* **Assignment**:
The entries below contain a stretch that opens with the line containing "<point>665,282</point>" and closes with the line containing "<point>241,19</point>"; set down that stretch exactly, both ends included, and nothing else.

(Dataset excerpts)
BEGIN
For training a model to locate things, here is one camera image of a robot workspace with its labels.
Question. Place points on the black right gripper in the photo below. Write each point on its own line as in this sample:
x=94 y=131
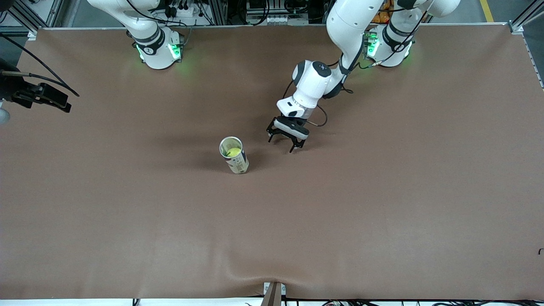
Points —
x=12 y=88

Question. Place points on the aluminium frame corner strut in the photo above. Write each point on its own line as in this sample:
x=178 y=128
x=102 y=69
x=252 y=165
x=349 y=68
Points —
x=516 y=27
x=25 y=19

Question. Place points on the orange items pile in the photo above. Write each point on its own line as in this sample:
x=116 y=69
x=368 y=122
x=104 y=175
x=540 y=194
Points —
x=382 y=17

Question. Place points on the grey camera mounting post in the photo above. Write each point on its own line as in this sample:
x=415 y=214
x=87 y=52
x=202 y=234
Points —
x=274 y=295

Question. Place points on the white blue tennis ball can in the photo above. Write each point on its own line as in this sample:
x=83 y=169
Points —
x=240 y=165

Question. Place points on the tennis ball Wilson print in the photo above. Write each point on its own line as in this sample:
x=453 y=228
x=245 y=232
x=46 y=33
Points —
x=233 y=151

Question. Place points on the white connector block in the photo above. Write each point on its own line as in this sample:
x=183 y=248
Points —
x=276 y=19

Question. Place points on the white power strip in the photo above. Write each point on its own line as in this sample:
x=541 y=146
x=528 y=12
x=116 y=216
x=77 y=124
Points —
x=187 y=12

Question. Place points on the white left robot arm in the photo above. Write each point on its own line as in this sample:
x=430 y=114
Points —
x=352 y=25

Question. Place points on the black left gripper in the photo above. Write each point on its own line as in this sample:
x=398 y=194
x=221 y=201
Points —
x=294 y=138

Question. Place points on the aluminium frame post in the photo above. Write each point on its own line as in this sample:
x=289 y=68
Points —
x=219 y=12

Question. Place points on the brown table mat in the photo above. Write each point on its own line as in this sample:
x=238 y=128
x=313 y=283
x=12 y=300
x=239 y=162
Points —
x=272 y=233

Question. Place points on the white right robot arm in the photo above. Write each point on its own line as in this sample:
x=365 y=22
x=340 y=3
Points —
x=157 y=55

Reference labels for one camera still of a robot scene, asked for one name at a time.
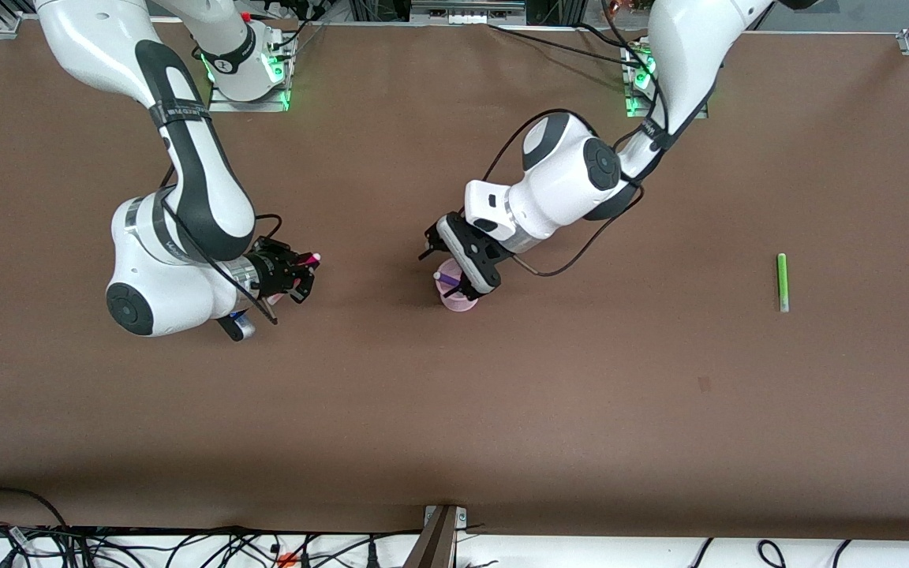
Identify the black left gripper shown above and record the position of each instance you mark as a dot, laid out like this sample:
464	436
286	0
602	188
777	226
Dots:
465	289

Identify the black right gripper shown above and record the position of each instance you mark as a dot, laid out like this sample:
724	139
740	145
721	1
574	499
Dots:
274	269

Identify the purple highlighter pen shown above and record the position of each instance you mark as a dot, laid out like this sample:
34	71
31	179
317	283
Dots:
447	278

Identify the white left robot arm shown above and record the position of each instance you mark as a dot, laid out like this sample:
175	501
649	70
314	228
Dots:
573	181

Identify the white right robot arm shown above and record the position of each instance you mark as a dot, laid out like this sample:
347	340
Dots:
202	181

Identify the pink mesh pen holder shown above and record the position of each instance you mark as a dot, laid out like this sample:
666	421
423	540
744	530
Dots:
458	306

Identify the dark table support beam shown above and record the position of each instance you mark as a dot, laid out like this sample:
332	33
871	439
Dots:
431	544

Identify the green highlighter pen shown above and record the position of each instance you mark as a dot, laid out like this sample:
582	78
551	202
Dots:
782	280

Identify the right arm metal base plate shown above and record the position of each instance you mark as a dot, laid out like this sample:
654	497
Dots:
281	79

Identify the metal table edge bracket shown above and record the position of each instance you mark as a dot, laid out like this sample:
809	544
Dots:
458	514

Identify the aluminium frame rack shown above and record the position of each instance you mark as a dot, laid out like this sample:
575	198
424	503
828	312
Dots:
466	9

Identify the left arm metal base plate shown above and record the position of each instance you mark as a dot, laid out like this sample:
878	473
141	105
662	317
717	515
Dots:
634	87

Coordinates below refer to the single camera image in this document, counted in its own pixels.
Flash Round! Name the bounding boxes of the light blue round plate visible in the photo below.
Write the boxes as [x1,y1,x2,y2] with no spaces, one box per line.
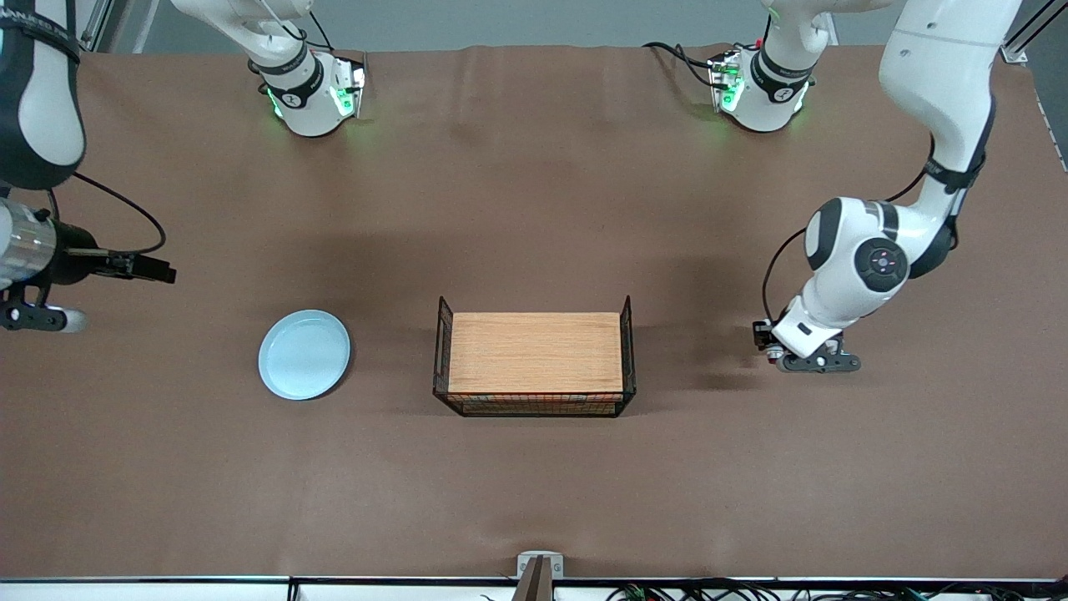
[258,310,352,402]

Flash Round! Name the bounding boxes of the wooden board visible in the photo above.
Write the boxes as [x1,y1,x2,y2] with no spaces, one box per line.
[448,312,625,395]

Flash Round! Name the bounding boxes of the brown table cover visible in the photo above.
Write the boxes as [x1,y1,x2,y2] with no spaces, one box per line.
[0,43,1068,581]

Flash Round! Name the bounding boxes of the grey base connector box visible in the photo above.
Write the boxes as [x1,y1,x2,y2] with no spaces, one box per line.
[330,55,368,119]
[708,48,745,114]

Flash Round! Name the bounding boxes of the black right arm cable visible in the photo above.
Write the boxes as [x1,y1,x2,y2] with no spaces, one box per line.
[46,171,168,256]

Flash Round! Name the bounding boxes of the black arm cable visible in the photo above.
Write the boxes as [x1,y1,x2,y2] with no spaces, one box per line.
[762,134,940,326]
[46,171,168,256]

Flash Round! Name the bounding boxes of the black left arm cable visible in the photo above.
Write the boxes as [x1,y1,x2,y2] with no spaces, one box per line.
[762,134,940,326]

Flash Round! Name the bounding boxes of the black wire mesh basket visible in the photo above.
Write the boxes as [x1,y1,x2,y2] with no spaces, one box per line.
[432,295,637,419]

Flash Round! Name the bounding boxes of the black base cable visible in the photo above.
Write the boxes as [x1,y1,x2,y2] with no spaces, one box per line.
[641,40,720,88]
[300,8,336,53]

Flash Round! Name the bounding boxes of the white table edge rail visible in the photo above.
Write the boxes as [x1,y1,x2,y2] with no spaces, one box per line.
[0,576,1068,601]

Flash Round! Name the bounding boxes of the grey metal bracket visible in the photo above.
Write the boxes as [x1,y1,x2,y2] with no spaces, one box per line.
[516,551,565,580]

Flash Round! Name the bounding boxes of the brown camera post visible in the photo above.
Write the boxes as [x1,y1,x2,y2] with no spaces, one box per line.
[511,557,555,601]

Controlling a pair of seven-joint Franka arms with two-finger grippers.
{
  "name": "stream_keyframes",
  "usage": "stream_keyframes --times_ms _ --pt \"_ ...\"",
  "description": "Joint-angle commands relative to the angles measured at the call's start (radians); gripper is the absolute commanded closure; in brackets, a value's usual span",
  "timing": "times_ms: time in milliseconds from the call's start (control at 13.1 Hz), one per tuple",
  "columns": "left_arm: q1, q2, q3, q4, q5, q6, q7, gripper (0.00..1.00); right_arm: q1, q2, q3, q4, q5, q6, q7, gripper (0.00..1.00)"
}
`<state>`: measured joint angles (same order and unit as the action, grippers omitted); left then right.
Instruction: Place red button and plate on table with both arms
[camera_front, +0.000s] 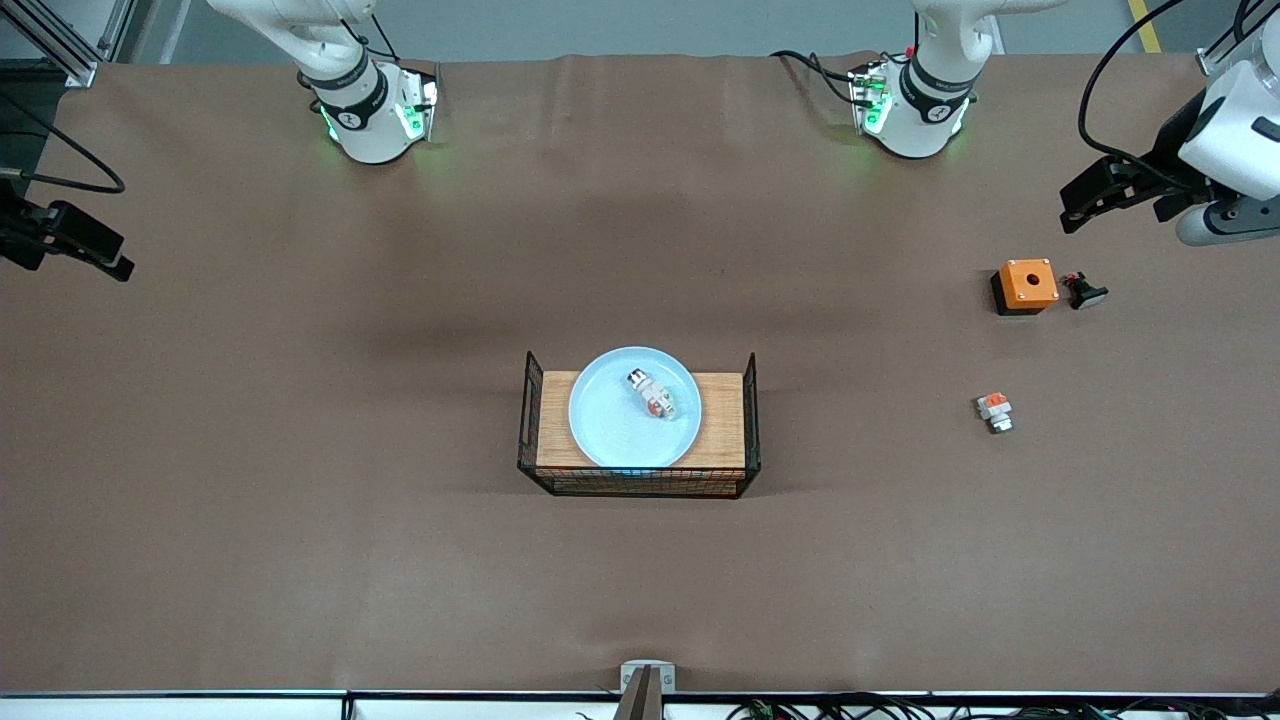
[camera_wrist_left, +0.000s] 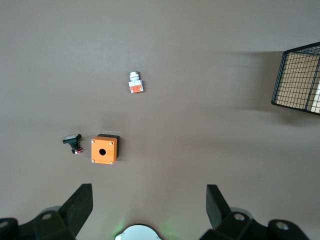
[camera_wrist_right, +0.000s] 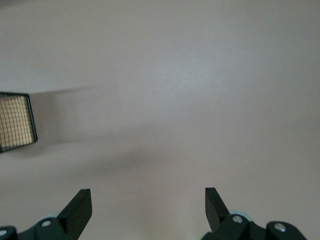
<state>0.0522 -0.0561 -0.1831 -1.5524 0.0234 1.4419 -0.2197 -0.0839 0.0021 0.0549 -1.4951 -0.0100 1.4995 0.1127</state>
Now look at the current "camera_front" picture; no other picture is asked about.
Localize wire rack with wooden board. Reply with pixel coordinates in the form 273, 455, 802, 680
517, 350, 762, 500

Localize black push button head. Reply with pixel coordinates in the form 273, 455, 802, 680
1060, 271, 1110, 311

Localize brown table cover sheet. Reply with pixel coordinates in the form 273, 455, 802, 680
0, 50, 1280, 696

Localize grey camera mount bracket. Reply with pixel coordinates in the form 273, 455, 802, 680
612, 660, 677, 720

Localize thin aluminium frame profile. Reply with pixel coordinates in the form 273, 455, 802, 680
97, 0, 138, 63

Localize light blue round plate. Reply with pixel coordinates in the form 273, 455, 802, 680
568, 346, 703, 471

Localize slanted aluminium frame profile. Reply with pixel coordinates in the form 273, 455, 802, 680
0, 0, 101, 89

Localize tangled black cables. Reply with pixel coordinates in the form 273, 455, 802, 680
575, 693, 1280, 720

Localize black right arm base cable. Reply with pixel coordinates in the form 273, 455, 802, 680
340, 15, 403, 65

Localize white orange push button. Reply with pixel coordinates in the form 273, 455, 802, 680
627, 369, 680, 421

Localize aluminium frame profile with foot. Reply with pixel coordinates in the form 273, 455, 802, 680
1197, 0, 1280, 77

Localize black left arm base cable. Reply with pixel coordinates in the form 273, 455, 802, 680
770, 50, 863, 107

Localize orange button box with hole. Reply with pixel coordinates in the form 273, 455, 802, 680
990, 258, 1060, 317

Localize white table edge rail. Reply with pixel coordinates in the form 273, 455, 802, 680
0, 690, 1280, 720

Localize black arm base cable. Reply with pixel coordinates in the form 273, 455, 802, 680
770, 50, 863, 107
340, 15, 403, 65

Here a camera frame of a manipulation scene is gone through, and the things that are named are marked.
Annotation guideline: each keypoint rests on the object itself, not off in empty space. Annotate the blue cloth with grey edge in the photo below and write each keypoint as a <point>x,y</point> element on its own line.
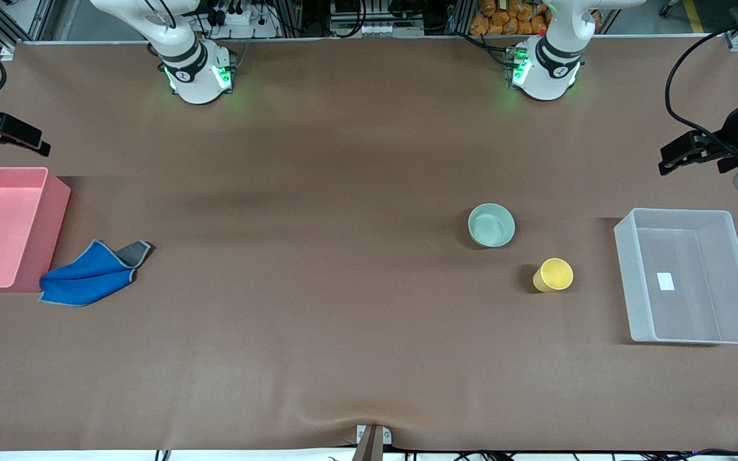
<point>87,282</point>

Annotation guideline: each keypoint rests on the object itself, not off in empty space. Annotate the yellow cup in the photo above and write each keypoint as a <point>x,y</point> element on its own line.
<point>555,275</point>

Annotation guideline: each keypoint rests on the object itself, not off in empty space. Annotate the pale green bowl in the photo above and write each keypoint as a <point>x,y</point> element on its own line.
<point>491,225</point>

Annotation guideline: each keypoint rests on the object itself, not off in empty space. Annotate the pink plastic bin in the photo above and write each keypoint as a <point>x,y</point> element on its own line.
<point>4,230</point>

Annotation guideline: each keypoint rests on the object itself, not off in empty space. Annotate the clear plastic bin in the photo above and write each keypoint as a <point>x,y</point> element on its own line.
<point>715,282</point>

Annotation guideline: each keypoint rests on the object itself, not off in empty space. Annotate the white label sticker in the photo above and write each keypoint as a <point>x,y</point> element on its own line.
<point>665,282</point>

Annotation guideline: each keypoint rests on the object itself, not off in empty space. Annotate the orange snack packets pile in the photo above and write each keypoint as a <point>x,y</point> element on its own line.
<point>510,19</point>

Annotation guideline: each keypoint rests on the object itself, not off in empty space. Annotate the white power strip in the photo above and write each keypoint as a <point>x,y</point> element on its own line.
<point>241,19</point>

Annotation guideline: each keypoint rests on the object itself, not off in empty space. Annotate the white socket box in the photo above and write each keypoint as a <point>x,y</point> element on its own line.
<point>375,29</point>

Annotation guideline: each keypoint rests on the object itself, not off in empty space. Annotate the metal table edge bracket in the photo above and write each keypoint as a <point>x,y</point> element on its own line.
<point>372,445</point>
END
* **Completed exercise**:
<point>665,282</point>

Annotation guideline: each keypoint rests on the object itself, not off in empty space. Annotate the orange snack packets pile in the photo above and write each keypoint as a <point>x,y</point> element on its own line.
<point>510,19</point>

Annotation guideline: each keypoint rests on the object itself, not off in empty space. Annotate the white power strip in the photo above and write each keypoint as a <point>x,y</point> element on its own line.
<point>241,19</point>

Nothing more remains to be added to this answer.